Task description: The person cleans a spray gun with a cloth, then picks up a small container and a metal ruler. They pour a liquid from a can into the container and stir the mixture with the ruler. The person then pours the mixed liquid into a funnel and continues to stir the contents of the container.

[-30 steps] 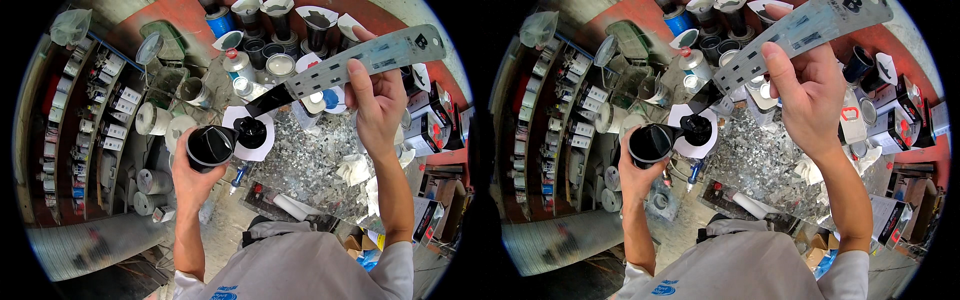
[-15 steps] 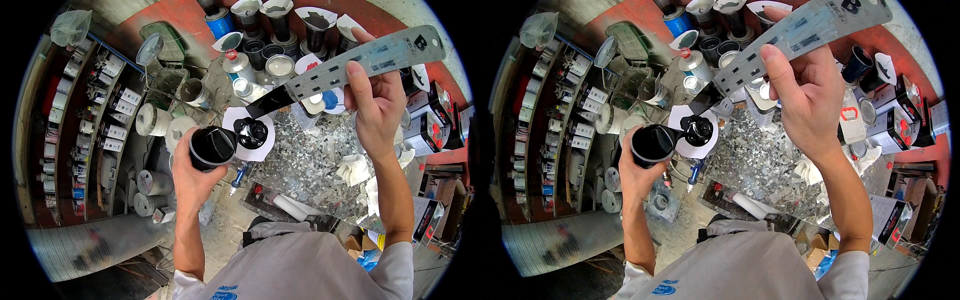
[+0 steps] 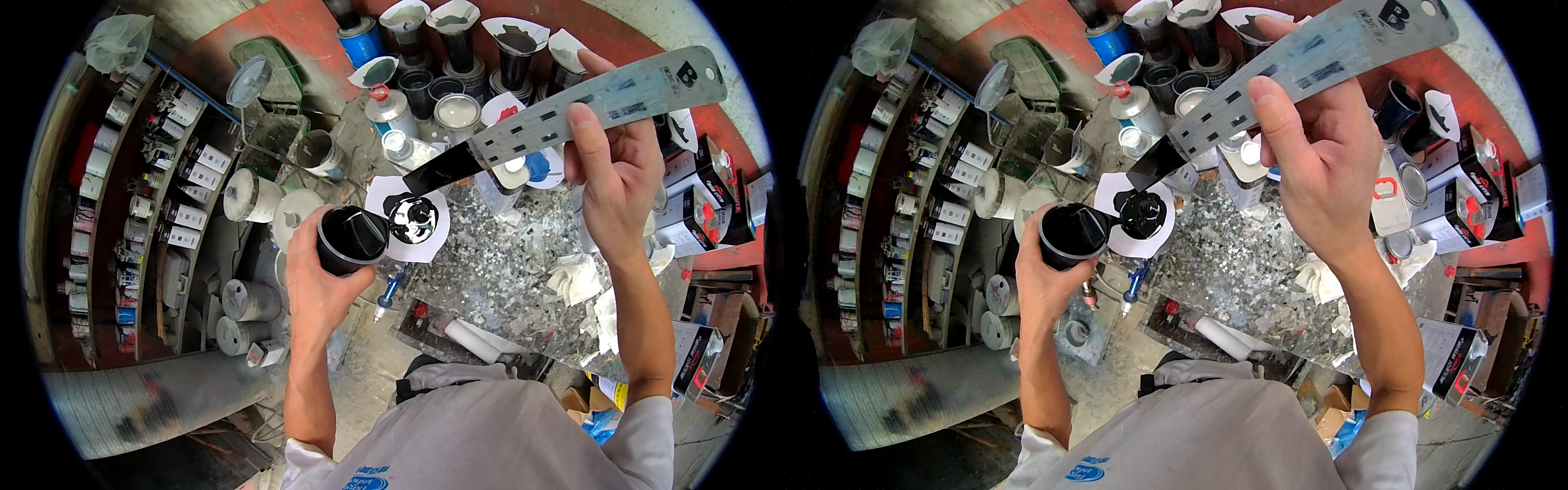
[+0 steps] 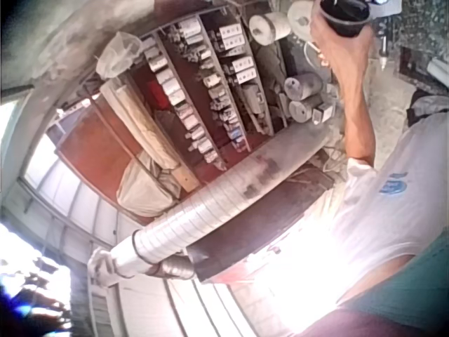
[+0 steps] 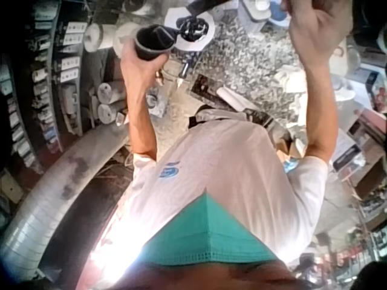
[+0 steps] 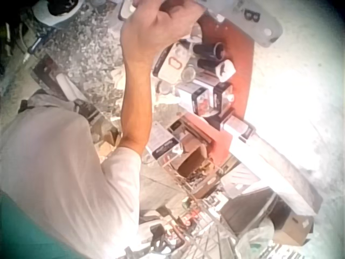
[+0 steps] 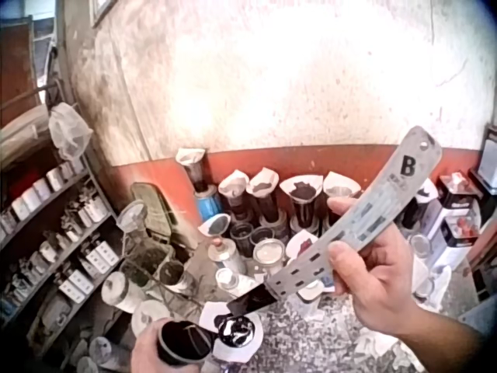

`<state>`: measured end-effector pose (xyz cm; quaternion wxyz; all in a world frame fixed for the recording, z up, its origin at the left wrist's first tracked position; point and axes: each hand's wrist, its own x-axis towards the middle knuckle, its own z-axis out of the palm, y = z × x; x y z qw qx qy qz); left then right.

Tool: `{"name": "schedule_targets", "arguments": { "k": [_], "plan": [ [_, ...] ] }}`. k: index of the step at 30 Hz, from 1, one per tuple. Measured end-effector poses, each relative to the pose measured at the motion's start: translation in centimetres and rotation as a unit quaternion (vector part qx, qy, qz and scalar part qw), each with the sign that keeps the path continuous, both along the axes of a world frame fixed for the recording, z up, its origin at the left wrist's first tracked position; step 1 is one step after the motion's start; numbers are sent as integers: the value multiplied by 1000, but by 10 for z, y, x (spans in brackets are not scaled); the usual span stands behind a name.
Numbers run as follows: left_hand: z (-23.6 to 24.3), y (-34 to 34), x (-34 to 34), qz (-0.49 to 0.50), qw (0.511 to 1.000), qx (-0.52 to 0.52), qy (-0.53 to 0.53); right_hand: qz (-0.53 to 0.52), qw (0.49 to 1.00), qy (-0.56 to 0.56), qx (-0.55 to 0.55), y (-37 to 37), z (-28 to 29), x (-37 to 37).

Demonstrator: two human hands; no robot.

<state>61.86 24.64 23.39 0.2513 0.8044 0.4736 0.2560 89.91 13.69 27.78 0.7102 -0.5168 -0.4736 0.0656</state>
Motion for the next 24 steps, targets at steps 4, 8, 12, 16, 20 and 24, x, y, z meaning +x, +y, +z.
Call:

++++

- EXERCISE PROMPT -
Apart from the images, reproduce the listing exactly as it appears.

- SOLVED PROBLEM -
Task description: The person cleans a spray gun with a cloth, then picks up a small container and a metal ruler. They pour a liquid from a can into the container and stir the mixture with the ruler. The person then pours the mixed liquid into a funnel and continues to stir the contents of the container.

[-30 steps] 
[-15 steps] 
[+0 steps] 
[+0 steps] 
[+0 steps] 
[+0 steps] 
[+0 steps] 

`<state>`: measured end-effector pose (xyz cm; quaternion wxyz; all in a world frame fixed for the recording, z up, its origin at the left wrist's first tracked position; point and axes: each hand's wrist, its own x-axis towards the middle knuckle, its own z-axis out of the palm, y = z × x; x y z qw qx qy qz); left then right.

Tool: `{"name": "schedule_targets", "arguments": { "k": [_], "plan": [ [_, ...] ] }}`. k: index of the step at 30 Hz, from 1, one per tuple. Measured end-effector poses, each relative to the pose measured at the motion's start: translation in centimetres and rotation as a unit quaternion (vector part qx, qy, qz and scalar part qw), each with the sign that keeps the path continuous, both along the axes of a world frame fixed for the recording, z up, its origin at the left wrist's first tracked position; step 1 is one step after the motion's start; numbers are sent as integers: the value multiplied by 1000, but by 10 for z, y, x (spans in brackets are not scaled); the usual span stands behind a name.
Numbers run as follows: left_hand: z (-23.6 to 24.3), y (-34 to 34), x (-34 to 34), qz (-0.49 to 0.50), qw (0.511 to 1.000), qx (-0.52 to 0.52), qy (-0.53 to 0.53); right_hand: qz (-0.53 to 0.52), qw (0.49 to 1.00), qy (-0.56 to 0.56), qx (-0.55 to 0.55), y (-37 to 37), z (-28 to 29), x (-37 to 37).

Demonstrator: two human hands; no robot.

<state>61.86 24.64 23.39 0.2513 0.8044 0.4736 0.2560 89.91 13.69 27.78 0.7102 -0.5168 -0.4736 0.0656</state>
Motion for the next 24 steps, targets at steps 4, 8, 12, 16, 20 and 24, x, y, z meaning +x, +y, +z.
Call:

No further output is expected.